PROVIDED MATERIAL =

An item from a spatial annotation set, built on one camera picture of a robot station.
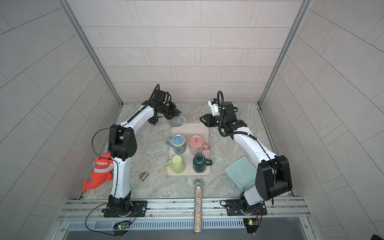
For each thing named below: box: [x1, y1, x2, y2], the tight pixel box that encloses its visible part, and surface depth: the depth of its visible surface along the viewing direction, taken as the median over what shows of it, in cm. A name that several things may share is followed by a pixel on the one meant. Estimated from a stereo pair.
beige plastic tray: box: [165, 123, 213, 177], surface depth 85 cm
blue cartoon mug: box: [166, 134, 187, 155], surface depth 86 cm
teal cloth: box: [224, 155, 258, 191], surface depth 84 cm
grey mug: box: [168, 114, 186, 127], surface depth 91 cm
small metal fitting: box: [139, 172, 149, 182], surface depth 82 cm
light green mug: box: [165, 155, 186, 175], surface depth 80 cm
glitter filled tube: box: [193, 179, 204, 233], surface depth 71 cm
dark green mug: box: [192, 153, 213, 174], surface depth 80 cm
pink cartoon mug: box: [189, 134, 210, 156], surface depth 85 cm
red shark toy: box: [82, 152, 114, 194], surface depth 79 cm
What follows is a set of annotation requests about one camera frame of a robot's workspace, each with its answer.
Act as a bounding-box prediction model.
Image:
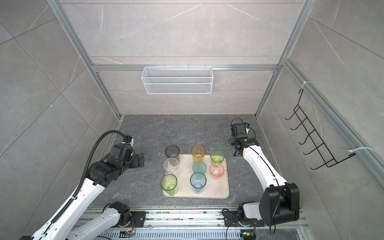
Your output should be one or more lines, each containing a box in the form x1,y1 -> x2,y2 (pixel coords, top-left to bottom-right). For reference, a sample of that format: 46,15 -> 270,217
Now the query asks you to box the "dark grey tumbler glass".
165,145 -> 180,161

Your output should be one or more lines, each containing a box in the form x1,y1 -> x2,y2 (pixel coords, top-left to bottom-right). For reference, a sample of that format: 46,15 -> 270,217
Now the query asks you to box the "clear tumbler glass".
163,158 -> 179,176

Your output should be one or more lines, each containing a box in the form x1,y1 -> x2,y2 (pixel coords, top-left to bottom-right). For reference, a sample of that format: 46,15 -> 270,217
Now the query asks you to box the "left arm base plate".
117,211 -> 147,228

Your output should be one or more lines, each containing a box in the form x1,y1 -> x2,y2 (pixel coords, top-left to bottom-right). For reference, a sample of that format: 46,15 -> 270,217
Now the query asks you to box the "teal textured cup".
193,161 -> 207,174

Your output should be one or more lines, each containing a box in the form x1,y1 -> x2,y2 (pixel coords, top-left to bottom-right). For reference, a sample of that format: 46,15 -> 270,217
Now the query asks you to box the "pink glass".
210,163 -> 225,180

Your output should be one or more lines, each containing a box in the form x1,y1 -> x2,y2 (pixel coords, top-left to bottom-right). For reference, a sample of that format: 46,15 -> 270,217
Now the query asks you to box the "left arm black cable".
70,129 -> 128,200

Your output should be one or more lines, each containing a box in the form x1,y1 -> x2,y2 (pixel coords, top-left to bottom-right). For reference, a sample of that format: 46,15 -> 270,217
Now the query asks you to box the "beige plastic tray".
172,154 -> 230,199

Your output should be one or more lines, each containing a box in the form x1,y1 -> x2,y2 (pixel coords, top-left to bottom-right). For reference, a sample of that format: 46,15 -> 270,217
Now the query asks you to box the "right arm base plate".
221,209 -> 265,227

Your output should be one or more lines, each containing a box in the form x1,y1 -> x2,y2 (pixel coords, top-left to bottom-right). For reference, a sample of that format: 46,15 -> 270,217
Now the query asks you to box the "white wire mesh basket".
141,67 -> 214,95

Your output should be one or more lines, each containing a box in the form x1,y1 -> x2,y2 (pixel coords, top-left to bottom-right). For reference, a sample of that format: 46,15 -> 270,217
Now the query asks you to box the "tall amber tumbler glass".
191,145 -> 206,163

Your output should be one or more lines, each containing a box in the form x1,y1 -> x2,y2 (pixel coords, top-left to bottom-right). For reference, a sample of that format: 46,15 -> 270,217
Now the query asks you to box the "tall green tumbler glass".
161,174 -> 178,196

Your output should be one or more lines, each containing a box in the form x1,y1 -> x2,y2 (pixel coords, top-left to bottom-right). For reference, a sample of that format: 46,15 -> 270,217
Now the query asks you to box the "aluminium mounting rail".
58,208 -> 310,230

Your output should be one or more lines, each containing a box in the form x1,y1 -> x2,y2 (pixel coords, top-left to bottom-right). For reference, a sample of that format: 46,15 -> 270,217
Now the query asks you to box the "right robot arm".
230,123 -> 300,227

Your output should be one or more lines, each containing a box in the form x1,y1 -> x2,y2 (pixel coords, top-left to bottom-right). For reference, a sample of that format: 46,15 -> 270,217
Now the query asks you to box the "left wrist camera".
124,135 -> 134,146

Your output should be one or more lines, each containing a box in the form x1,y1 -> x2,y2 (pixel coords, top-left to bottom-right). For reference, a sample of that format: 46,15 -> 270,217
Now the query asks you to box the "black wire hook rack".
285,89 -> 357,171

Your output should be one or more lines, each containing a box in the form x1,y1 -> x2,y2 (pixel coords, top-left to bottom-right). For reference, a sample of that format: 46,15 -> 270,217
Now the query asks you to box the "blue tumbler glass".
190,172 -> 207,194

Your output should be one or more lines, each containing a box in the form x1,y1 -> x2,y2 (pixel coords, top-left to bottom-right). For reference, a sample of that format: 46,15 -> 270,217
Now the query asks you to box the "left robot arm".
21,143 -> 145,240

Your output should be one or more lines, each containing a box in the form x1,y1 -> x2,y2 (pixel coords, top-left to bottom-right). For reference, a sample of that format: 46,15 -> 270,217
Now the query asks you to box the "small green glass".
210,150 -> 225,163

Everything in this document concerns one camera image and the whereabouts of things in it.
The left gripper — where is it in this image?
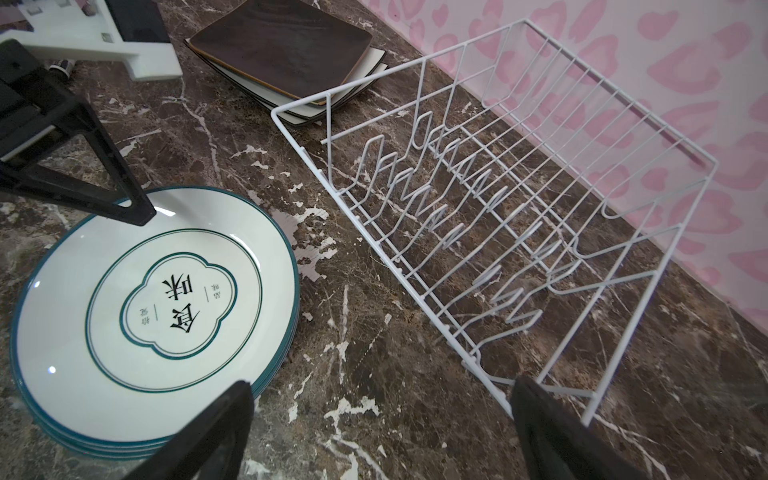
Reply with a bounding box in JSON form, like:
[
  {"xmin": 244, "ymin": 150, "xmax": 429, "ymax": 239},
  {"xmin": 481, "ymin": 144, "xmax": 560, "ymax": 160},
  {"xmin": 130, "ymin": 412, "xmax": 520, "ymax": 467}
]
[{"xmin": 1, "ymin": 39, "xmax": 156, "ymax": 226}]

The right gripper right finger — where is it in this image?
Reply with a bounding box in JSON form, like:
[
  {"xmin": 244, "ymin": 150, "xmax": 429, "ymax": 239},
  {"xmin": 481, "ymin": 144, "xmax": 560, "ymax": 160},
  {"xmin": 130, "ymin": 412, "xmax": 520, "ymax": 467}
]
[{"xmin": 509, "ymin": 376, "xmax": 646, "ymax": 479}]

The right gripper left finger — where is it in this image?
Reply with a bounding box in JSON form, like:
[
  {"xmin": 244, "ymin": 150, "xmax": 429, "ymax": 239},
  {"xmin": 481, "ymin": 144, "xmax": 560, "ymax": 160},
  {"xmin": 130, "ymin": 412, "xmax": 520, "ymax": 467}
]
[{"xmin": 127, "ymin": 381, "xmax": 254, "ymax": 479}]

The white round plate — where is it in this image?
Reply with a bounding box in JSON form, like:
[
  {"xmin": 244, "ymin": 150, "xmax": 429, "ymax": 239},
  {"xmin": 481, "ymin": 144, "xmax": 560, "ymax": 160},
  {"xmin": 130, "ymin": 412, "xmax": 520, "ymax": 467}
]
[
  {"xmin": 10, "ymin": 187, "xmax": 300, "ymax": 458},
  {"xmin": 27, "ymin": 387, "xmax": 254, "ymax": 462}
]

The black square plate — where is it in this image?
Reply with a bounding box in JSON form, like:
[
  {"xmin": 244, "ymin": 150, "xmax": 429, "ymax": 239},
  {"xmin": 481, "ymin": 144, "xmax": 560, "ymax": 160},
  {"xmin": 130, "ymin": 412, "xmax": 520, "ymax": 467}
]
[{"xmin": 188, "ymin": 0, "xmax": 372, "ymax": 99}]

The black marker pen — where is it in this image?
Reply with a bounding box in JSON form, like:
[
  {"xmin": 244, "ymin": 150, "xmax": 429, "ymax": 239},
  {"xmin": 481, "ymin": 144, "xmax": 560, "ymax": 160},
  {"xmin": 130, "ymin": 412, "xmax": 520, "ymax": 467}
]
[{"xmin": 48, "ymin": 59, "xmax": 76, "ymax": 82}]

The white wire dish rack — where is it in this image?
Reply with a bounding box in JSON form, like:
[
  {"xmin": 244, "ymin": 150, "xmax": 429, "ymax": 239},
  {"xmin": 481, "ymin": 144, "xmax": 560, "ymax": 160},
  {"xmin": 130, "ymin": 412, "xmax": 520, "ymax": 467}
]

--

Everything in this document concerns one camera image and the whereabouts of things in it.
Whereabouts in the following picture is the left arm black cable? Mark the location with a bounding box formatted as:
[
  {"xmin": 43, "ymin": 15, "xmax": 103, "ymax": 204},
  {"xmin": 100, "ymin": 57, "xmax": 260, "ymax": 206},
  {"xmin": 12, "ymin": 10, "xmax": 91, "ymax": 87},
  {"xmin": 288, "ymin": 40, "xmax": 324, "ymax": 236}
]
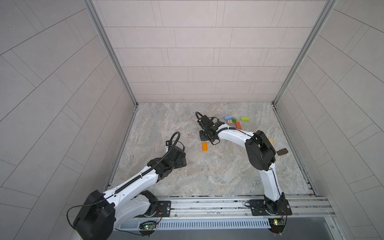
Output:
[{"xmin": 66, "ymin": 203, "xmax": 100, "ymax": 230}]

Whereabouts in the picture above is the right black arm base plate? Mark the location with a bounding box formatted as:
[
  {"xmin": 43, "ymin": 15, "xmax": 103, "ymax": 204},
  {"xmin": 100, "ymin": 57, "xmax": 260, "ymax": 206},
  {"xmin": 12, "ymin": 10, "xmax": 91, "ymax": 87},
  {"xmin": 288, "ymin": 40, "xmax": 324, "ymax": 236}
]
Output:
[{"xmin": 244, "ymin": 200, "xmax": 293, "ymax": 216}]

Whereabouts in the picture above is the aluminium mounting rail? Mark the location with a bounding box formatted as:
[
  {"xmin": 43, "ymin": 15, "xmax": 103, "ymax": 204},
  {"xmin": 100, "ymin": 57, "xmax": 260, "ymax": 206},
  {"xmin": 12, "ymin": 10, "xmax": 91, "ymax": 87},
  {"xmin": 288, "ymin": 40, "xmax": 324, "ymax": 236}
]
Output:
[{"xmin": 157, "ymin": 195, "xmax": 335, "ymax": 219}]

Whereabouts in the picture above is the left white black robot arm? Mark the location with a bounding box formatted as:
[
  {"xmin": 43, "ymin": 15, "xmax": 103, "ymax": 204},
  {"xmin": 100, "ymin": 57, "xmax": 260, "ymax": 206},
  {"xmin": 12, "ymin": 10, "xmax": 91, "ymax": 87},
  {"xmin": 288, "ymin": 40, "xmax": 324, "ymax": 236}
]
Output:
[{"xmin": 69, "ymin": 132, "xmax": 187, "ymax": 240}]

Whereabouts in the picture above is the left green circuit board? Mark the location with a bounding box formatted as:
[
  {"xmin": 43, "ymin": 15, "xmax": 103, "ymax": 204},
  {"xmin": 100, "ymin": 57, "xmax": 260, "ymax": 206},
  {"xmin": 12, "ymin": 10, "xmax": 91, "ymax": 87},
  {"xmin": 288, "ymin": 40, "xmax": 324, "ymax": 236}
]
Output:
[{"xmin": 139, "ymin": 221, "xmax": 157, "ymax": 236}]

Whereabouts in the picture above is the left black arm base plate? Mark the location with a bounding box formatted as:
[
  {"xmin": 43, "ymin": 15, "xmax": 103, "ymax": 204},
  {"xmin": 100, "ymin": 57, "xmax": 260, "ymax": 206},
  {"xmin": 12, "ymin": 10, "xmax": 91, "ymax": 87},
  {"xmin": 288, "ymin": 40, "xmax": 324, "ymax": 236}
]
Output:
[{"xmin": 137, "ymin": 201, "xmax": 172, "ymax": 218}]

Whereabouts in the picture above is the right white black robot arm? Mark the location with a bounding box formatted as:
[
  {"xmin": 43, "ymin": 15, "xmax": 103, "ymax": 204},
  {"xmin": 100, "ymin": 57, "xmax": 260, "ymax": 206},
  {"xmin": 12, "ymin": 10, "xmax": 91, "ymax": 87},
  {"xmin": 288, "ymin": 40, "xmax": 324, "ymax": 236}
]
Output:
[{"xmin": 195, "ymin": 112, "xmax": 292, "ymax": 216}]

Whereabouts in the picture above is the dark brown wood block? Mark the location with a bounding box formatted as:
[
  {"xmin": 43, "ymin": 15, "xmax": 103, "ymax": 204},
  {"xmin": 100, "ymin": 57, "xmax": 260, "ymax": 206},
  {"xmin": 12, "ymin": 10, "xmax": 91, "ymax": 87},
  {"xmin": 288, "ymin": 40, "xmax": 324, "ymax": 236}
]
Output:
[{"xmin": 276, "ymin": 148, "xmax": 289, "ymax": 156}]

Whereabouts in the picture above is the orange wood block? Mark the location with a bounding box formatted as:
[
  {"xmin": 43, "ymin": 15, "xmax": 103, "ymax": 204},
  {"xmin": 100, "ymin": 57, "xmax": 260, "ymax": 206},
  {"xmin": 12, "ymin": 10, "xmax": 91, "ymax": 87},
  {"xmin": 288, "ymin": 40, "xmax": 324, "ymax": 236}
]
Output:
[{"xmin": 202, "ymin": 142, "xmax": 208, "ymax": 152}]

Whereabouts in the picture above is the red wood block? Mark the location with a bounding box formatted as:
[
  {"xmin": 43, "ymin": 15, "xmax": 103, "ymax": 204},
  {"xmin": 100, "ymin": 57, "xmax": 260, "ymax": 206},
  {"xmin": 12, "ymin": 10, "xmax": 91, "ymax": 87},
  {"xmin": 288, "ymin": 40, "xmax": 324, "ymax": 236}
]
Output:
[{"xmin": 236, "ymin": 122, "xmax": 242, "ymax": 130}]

EXERCISE AIM = Look back over the records above. Reproduce exactly everything from the line with "An item from" down to the line with "red shark toy: box: [82, 152, 114, 194], surface", inclusive, and leave the pictures out.

THE COMPLETED TASK =
An item from a spatial annotation set, built on one camera picture of a robot station.
For each thing named below: box: [x1, y1, x2, y2], the tight pixel box that encloses its visible part, and surface depth: the depth of its visible surface along the viewing direction, taken as the median over what shows of it, in cm. A name that several things may share is followed by a pixel on the one meant. Estimated from a stereo pair.
beige plastic tray: box: [165, 123, 213, 177], surface depth 85 cm
blue cartoon mug: box: [166, 134, 187, 155], surface depth 86 cm
teal cloth: box: [224, 155, 258, 191], surface depth 84 cm
grey mug: box: [168, 114, 186, 127], surface depth 91 cm
small metal fitting: box: [139, 172, 149, 182], surface depth 82 cm
light green mug: box: [165, 155, 186, 175], surface depth 80 cm
glitter filled tube: box: [193, 179, 204, 233], surface depth 71 cm
dark green mug: box: [192, 153, 213, 174], surface depth 80 cm
pink cartoon mug: box: [189, 134, 210, 156], surface depth 85 cm
red shark toy: box: [82, 152, 114, 194], surface depth 79 cm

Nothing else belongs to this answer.